What you need to know: Kubernetes and Swarm

Kubernetes and Docker Swarm are both popular and well-known container orchestration platforms. You don't need a container orchestrator to run a container, but they are important for keeping your containers healthy and add enough value to mean you need to know about them.

This blog post introduces the need for an orchestrator then chalks-up the differences at an operational level between these two platforms.

Update - Docker now shipping Kubernetes

Update from Dockercon on 17th October - Docker are now shipping Kubernetes with Docker Enterprise Edition, Docker CE and Docker for Mac.

For the breaking news checkout #dockercon on Twitter.

What has orchestration done for you lately?

Even if you are not using Kubernetes or Swarm for your internal projects - it doesn't mean that you're not benefitting from their use. For instance ADP who provide iHCM and Payroll in the USA use Docker's EE product (which is based around Swarm) to run some of their key systems.

ADP's Jim Ford told me: there are 600 nodes running EE with 40% of those in the production datacenters.

If you are a regular GitHub user - then behind the scenes the Kubernetes code is keeping things running for you. Read more: Kubernetes at GitHub

Here are some of the features these platforms enable:

  • Clustering (computing power is bonded across multiple machines)
  • Orchestration (the platform decides where code should run)
  • High availability (more than one replica of your code running at once)
  • Fault tolerance (if one of your replicas becomes unhealthy or crashes, it can be restarted automatically)
  • Secret management (it becomes easier to share secrets securely between hosts)

So if you are running an application in production then you need to look into whether orchestration can help.

Chalk-board

Let's chalk-up some of the differences between the two platforms.
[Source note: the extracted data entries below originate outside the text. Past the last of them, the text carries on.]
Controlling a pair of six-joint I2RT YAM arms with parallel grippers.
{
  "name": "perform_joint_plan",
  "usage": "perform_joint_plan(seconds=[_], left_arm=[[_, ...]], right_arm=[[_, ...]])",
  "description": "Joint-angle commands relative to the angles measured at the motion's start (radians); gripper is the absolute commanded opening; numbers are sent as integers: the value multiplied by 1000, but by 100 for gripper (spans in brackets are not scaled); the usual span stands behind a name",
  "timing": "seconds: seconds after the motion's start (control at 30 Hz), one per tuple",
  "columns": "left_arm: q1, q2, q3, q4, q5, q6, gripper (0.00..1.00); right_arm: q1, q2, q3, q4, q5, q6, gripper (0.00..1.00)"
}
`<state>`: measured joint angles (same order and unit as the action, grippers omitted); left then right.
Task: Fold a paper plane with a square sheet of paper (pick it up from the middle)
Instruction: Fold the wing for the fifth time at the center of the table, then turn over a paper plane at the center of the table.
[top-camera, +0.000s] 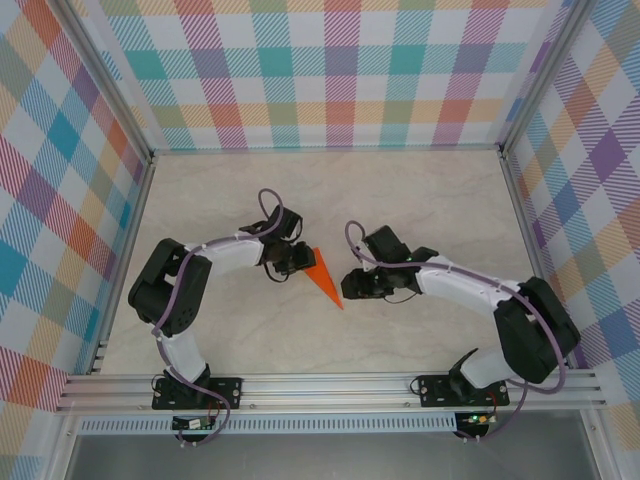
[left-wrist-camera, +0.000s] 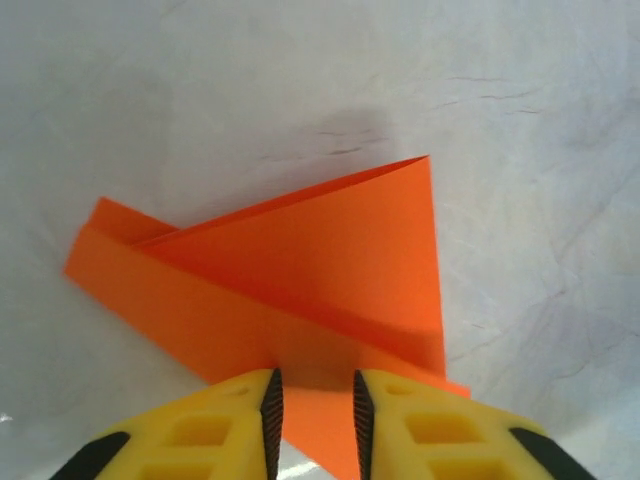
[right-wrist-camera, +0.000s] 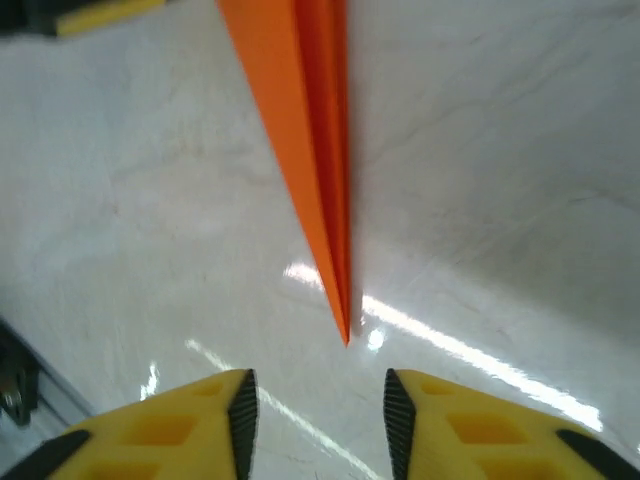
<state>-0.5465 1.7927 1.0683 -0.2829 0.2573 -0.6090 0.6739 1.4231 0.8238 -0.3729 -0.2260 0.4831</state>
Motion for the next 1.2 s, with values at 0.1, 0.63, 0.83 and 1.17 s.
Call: perform_joint_plan(seconds=[0.1, 0.63, 0.83, 1.17], left_arm=[[-75, -48, 165, -352, -186, -34, 41], [-285, 229, 538, -749, -544, -285, 79], [-285, 342, 634, -781, -521, -279, 75], [-297, 285, 566, -794, -565, -336, 68]], right_arm=[[-23, -76, 2, 2, 333, 89, 69], [-68, -173, -143, 37, 459, 185, 100], [-79, -213, -162, 23, 461, 187, 100], [-80, -195, -166, 19, 449, 207, 100]])
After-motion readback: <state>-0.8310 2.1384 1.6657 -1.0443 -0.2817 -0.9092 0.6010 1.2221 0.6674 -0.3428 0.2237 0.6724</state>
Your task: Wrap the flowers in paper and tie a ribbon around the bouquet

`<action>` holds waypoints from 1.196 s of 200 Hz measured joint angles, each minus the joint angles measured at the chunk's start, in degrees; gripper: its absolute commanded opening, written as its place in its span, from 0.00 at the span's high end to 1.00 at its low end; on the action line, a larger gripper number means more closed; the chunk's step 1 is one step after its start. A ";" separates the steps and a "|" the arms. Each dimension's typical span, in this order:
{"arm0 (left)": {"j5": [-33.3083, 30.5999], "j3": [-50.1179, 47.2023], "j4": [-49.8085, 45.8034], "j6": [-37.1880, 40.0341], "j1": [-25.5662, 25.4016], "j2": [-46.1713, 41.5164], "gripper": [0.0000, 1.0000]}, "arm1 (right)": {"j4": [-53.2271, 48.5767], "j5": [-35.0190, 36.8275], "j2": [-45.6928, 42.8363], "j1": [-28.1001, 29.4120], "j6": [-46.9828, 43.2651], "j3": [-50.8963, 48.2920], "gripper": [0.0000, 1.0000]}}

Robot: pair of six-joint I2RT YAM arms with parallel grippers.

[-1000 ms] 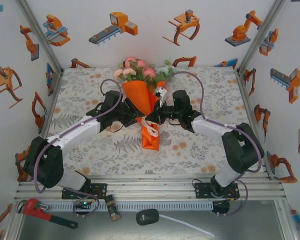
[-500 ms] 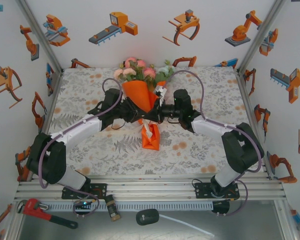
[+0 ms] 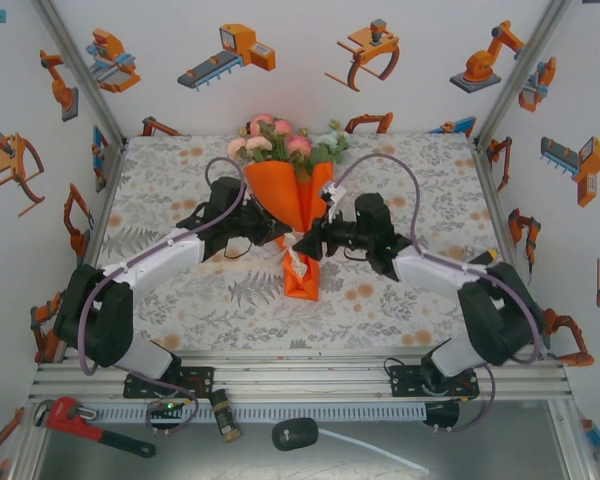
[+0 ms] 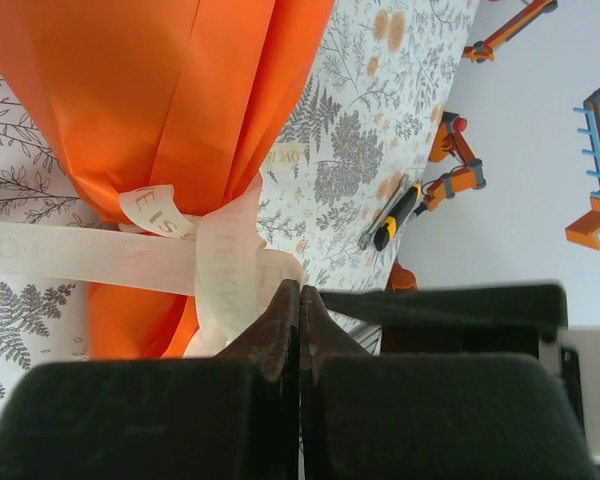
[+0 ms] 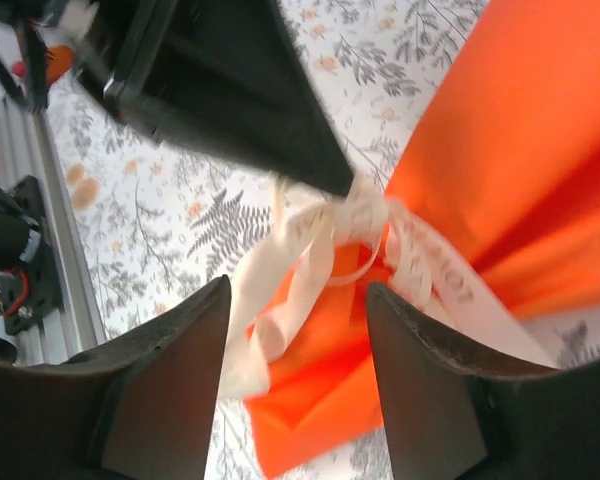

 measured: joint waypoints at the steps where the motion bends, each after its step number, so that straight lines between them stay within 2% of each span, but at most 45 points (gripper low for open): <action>1: 0.00 0.00 0.00 0.00 0.00 0.02 1.00 | 0.00 0.24 -0.33 0.13 0.00 -0.22 0.43; 31: -0.28 0.02 -0.35 0.00 0.00 0.46 1.00 | 0.07 6.67 -8.17 4.59 0.42 -6.19 0.43; 64: -0.61 0.28 -0.66 0.00 0.00 0.50 1.00 | 0.07 7.61 -6.21 6.82 0.70 -7.52 0.45; 72: -0.63 0.33 -0.63 0.00 0.00 0.50 1.00 | 0.09 7.80 -5.31 7.04 0.63 -7.52 0.54; 86: -0.72 0.33 -0.72 0.00 0.02 0.50 1.00 | 0.37 8.76 -3.78 7.13 -0.07 -7.52 0.86; 95: -0.94 0.42 -1.09 0.02 0.02 0.50 1.00 | 0.35 9.49 -2.95 7.13 -0.11 -7.52 1.00; 122: -1.75 0.92 -3.08 0.90 0.81 0.09 1.00 | -0.15 10.38 -2.43 7.13 -1.75 -7.52 1.00; 180: -5.88 5.77 -7.26 8.90 2.40 -3.76 1.00 | -1.99 10.10 -2.54 7.06 -2.45 -7.52 1.00; 239: -10.73 2.78 -9.57 17.51 2.23 -6.56 0.99 | -3.98 10.12 -2.67 6.88 -2.82 -7.23 1.00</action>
Other projects are available such as: Rancher Cattle, Mesosphere and cloud-based i.e. EC2 container service / Azure Container Service. They are beyond the scope of this post but have similar concepts.

Distribution

Docker Swarm is packaged in two products - Docker CE (free and open-source) and Docker EE (for enterprise and business). Docker Swarm comes built into every Docker installation since Docker 1.12 and forms part of the main binary.

Did you know there was a pre-runner to Docker Swarm which was also called Swarm? Before Docker's 1.12 release there was an earlier project called Swarm that existed as a separate set of binaries using Docker's remote API.

Although many projects and components make up Docker's Linux distribution it comes in just a few binaries: the client, the daemon and containerd. Internally it makes use of runc for spinning up containers and the SwarmKit project provides orchestration. The binaries are so small they can even run on a Raspberry Pi with 512mb of RAM.

Kubernetes takes a different approach to system-building. It has a UNIX flavour in that it is separated out into a dozen separate projects which combine to become a distribution. An example would be the kubelet (runs containers), kubectl client CLI and apiserver which runs on hosts to provide access to the API.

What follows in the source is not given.